*DATASET EXTRACT*
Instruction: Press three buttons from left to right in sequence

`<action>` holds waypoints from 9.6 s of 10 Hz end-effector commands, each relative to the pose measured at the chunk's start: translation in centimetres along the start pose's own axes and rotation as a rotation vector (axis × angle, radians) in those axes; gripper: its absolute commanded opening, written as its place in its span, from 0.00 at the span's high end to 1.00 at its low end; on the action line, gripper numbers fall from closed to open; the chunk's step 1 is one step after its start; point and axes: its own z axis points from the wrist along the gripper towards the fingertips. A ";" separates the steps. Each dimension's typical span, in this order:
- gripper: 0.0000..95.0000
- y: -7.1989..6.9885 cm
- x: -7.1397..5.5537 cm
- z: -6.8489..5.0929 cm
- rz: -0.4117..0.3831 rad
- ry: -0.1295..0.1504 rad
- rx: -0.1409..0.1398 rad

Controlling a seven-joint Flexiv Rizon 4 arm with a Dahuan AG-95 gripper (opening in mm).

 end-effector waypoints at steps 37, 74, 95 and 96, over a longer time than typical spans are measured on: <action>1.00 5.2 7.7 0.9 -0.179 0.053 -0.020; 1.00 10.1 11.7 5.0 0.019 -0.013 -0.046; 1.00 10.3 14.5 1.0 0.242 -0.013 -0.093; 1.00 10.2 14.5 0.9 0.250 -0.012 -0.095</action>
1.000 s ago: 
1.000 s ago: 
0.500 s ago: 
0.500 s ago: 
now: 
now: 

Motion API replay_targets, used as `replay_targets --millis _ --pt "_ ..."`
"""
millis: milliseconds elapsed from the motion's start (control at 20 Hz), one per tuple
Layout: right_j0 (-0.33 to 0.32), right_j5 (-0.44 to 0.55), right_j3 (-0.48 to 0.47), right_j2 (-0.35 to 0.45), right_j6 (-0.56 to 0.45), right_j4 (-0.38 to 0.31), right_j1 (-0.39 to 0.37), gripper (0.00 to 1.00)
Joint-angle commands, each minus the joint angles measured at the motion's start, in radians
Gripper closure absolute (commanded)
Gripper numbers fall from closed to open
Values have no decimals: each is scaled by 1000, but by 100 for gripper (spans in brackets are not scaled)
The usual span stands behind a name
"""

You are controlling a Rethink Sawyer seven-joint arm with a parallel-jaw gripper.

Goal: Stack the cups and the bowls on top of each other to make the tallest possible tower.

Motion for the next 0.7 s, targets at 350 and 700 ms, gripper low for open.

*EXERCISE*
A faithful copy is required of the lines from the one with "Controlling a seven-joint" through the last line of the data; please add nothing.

*ANSWER AREA*
Controlling a seven-joint Flexiv Rizon 4 arm with a Dahuan AG-95 gripper (opening in mm).

 end-effector waypoints at steps 37, 74, 95 and 96, over a longer time than typical spans are measured on: <action>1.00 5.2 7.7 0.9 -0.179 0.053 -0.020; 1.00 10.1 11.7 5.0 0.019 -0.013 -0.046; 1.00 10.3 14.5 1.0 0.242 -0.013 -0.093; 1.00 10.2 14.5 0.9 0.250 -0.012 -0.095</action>
1.000 s ago: 
1.000 s ago: 
0.500 s ago: 
0.500 s ago: 
now: 
now: 

Motion API replay_targets, used as `replay_targets --millis _ --pt "_ ..."`
"""
millis: milliseconds elapsed from the motion's start (control at 20 Hz), one per tuple
Layout: right_j0 (-0.33 to 0.32), right_j5 (-0.44 to 0.55), right_j3 (-0.48 to 0.47), right_j2 (-0.35 to 0.45), right_j6 (-0.56 to 0.45), right_j4 (-0.38 to 0.31), right_j1 (-0.39 to 0.37), gripper (0.00 to 1.00)
Joint-angle commands, each minus the joint angles measured at the motion's start, in radians
Gripper closure absolute (commanded)
Gripper numbers fall from closed to open
Values have no decimals: each is scaled by 1000, but by 100 for gripper (spans in brackets are not scaled)
The usual span stands behind a name
"""

You are controlling a Rethink Sawyer seven-joint arm with a parallel-jaw gripper.

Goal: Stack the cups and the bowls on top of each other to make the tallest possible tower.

Motion for the next 0.7 s, targets at 350 and 700 ms, gripper low for open.

No further output is required.